- What needs to be done -
In the records below, count every line containing "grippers". Reply with the number only.

==== Source material

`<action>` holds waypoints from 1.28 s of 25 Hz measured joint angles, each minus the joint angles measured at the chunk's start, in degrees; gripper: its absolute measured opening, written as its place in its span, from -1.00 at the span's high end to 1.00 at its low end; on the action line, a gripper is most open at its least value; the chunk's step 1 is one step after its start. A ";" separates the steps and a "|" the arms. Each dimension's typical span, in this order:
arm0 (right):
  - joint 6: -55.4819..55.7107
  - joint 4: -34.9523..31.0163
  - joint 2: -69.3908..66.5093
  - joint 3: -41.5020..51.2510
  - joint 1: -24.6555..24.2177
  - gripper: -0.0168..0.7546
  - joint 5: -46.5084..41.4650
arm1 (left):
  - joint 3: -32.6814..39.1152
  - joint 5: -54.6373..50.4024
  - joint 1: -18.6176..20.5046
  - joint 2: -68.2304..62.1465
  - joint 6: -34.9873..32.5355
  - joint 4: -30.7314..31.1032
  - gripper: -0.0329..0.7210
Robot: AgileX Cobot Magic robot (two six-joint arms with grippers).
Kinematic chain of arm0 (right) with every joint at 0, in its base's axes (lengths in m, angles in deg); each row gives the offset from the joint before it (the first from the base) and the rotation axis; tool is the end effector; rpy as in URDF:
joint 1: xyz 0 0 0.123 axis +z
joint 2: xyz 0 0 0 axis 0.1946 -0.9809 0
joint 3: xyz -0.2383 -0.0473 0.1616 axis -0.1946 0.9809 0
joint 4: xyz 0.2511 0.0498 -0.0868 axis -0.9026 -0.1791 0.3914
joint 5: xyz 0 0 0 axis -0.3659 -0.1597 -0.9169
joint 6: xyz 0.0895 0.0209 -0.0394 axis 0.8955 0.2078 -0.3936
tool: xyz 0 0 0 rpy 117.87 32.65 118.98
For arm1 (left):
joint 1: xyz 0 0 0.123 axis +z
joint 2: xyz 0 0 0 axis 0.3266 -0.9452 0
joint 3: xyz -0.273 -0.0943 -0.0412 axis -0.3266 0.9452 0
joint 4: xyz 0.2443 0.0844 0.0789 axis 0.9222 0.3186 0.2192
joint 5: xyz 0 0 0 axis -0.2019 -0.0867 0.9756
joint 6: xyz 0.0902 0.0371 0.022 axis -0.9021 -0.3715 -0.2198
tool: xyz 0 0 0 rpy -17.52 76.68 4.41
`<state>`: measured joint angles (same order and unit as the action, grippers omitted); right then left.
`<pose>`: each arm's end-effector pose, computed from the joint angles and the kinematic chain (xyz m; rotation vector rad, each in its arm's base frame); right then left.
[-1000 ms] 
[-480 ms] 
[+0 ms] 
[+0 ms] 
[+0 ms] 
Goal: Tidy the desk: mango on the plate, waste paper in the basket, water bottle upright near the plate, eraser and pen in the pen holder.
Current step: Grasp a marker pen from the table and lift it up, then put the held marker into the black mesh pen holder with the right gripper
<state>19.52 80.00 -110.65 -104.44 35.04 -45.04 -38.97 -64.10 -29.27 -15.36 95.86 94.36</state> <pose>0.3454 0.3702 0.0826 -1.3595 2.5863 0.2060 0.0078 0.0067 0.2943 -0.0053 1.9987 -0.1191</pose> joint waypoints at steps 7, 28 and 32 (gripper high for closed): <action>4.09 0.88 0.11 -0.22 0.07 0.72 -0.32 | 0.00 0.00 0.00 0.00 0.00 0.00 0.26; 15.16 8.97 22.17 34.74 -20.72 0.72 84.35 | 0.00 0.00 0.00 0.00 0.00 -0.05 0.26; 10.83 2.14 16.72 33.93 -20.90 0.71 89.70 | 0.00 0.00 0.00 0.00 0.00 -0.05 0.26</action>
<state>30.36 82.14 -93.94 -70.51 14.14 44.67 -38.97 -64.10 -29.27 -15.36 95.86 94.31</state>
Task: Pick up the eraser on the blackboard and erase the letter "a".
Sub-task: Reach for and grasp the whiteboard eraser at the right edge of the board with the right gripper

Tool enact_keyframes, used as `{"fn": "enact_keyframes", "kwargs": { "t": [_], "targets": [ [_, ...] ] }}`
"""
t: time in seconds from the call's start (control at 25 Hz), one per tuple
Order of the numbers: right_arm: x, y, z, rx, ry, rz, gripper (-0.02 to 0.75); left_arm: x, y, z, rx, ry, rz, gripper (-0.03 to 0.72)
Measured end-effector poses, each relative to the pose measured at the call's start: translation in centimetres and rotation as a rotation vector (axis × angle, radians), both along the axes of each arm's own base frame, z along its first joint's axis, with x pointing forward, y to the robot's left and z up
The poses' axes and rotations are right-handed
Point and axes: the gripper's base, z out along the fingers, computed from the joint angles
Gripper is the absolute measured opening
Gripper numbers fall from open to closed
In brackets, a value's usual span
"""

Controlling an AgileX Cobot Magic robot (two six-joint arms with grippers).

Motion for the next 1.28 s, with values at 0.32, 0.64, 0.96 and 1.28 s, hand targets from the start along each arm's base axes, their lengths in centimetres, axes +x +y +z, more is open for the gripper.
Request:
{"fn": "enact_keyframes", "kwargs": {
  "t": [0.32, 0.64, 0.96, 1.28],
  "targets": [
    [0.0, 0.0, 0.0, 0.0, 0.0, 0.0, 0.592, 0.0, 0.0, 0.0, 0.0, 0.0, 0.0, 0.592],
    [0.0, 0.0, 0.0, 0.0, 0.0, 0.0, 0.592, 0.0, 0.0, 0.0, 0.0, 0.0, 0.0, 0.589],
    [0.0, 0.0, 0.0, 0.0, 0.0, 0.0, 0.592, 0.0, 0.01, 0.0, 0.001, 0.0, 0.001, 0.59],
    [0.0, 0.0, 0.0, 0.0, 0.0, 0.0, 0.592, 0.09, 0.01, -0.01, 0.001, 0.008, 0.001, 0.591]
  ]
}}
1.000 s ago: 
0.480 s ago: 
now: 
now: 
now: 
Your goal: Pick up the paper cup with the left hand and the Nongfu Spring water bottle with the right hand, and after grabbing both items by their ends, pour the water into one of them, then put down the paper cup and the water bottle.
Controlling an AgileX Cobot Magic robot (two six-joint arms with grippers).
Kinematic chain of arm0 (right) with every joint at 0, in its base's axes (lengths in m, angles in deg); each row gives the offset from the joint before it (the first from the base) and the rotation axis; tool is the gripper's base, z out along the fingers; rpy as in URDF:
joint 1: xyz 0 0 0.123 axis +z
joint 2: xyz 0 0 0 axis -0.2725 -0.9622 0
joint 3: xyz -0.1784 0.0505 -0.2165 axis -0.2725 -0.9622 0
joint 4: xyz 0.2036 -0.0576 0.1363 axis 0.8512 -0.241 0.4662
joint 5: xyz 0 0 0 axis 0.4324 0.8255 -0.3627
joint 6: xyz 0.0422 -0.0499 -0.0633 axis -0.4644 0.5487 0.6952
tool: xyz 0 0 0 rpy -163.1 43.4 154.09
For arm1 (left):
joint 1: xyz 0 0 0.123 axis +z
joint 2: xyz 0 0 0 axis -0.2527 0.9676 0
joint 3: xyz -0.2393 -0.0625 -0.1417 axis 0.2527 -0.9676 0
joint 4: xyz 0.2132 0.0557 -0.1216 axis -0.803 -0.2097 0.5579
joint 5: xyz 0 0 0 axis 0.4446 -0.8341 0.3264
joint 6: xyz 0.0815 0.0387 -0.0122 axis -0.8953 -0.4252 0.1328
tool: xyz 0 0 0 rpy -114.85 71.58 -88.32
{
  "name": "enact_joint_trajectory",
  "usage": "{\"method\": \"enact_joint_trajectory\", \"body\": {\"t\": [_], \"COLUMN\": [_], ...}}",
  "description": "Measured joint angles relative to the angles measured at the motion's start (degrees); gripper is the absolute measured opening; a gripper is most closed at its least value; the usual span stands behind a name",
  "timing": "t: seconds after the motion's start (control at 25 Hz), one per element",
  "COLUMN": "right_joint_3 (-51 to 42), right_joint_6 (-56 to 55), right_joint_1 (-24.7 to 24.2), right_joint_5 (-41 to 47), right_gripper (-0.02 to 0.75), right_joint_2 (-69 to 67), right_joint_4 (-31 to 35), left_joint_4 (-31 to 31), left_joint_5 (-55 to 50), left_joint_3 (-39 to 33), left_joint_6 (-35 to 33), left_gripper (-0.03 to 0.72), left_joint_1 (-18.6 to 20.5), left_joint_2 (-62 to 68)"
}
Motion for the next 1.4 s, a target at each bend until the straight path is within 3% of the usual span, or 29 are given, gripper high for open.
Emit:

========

- Response to this exercise -
4